For higher dynamic ranges, complications arise from the fact that the brightness in the field of view dramatically changes as a function of frequency, both due to differing structures in the actual sources in the field of view, and due to the attenuation of the sources by the primary beam.  One symptom of such problems is the appearance of radial spokes around bright sources, visible above the noise floor, when imaged as described above.  

The simplest solution is to simply make a number of maps (say, one for each subband), which can then be suitably combined after correction for the primary beam shape. But with up to 64 subbands available with the VLA's new correlator, this is not always the optimal approach.  Further, images at all bands must be smoothed to the angular resolution at the lowest frequency before any spectral information can be extracted, and with a 2:1 bandwidth the difference in angular resolution across the band will be significant.  

A better approach is to process all subbands simultaneously, utilizing software which takes into account the possibility of spatially variant spectral index and curvature, and knows the instrumentally-imposed attenuation due to the primary beam. Such wideband imaging algorithms are now available within CASA as part of the clean task, and work is under way to integrate them fully with wide-field imaging techniques.

7. Wide Field Imaging

Wide-field observing refers primarily to the non-coplanar nature of the VLA when observing in non-snapshot mode. At high angular resolutions and low frequencies, standard imaging methods will produce artifacts around sources away from the phase center.  Faceted imaging (AIPS, CASA) and w-projection (CASA) techniques can be used to solve this problem.
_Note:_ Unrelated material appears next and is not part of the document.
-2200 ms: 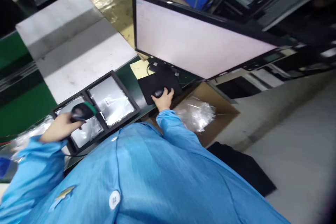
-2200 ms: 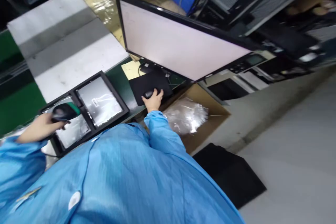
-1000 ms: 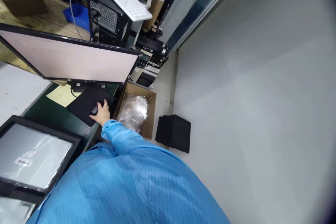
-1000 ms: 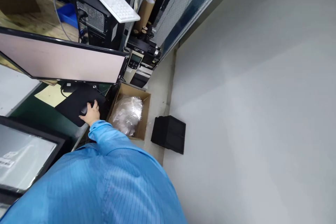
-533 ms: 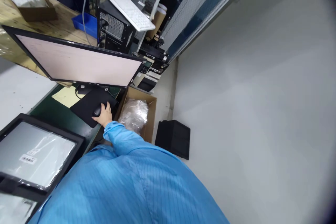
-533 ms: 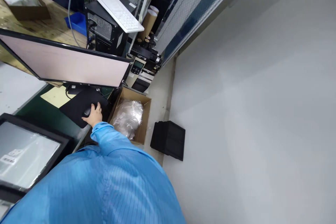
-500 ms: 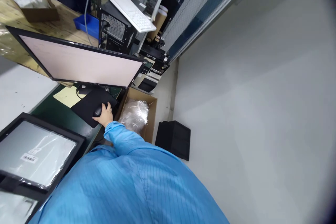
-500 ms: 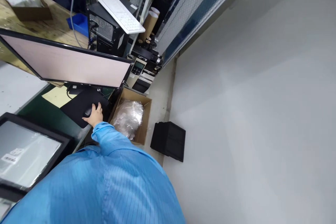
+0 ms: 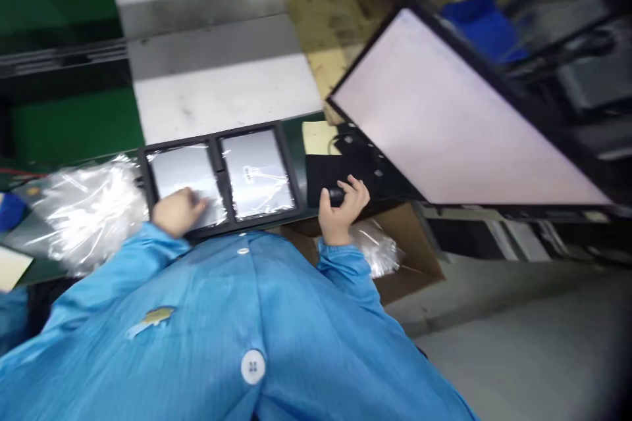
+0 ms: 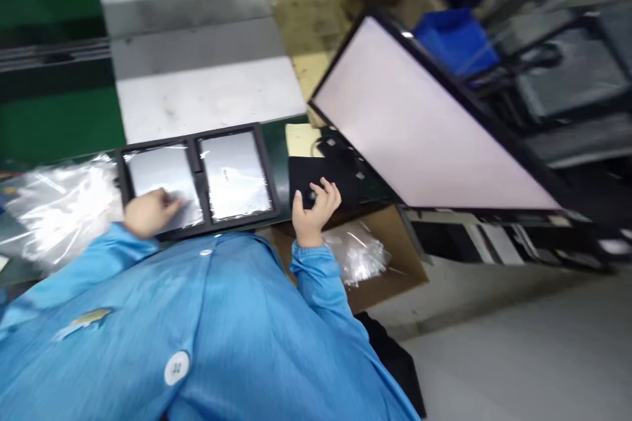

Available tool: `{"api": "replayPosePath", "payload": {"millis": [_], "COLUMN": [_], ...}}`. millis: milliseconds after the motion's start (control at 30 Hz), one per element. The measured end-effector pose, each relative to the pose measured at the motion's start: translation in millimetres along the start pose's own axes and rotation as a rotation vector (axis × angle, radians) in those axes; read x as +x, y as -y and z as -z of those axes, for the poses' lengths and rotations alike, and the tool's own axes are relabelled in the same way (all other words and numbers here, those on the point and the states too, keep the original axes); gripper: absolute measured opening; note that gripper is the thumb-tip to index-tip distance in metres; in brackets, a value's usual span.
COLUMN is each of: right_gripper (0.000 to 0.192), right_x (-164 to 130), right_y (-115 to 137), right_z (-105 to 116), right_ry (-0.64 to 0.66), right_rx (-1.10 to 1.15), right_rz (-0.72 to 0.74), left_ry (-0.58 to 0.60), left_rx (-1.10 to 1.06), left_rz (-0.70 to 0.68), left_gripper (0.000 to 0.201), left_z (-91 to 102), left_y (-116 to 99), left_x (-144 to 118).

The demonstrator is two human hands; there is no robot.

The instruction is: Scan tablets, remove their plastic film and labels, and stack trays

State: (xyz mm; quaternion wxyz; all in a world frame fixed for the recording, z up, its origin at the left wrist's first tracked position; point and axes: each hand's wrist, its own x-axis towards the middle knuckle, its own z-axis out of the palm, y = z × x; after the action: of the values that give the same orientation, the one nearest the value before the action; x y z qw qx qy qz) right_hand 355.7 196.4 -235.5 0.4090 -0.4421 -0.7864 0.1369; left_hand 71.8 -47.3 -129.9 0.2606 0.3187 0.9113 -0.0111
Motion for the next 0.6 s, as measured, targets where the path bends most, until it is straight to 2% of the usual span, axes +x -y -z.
{"api": "replayPosePath", "payload": {"millis": [33,100,200,267,333,433,533,600], "right_gripper": [0.028,0.02,0.021,0.023,0.026,0.025,0.024,0.024], "right_x": [-2,-8,-20,-29,-36,-45,-56,-64], "right_y": [17,55,107,132,152,177,204,222], "right_z": [-3,-8,-23,-36,-48,-67,-89,-107], "right_ry": [0.056,0.173,0.321,0.427,0.54,0.704,0.889,0.99], "right_rx": [0.081,0.221,0.347,0.37,0.375,0.431,0.523,0.572], "right_rz": [0.057,0.133,0.186,0.178,0.128,-0.031,-0.22,-0.335], "left_ry": [0.026,0.071,0.09,0.113,0.134,0.076,-0.083,-0.131], "left_rx": [0.051,0.132,0.1,0.033,-0.024,-0.188,-0.641,-0.917], "left_rz": [0.023,0.028,-0.005,-0.051,-0.098,-0.124,-0.108,-0.106], "left_gripper": [0.058,0.061,0.055,0.048,0.04,0.037,0.036,0.035], "left_z": [-6.8,-20.2,-31.9,-32.4,-29.6,-26.9,-32.3,-39.0], "left_y": [2,-6,-22,-18,0,51,106,130], "left_x": [-3,-1,9,15,19,20,17,16]}}
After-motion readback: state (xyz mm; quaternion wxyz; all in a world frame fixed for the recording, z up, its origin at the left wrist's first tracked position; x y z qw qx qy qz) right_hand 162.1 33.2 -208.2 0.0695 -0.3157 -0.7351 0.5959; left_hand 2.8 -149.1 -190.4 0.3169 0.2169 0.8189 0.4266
Another aspect of wide-field observing is the accurate representation of primary beam patterns, and their use during imaging. This is relevant only for very high dynamic ranges ( > 10000 ) or when there are very strong confusing sources at and beyond the half-power point of the primary beam.  This problem is worse with a wide-band instrument simply because the size of the primary beam (and the radius at which the half-power point occurs) varies with frequency, while there is also increased sensitivity out to a wider field of view. Work is under way to commission algorithms that deal with these effects by modeling and correcting for frequency-dependent and rotating primary beams per antenna, during imaging. Please note, however, that most advanced methods will lead to a significant increase in processing time, and may not always be required. Therefore, in the interest of practicality, they should be used only if there is evidence of artifacts without these methods.

Finally, all of the above effects come into play for mosaicing, another form of wide-field imaging in which data from multiple pointings are combined during or after imaging.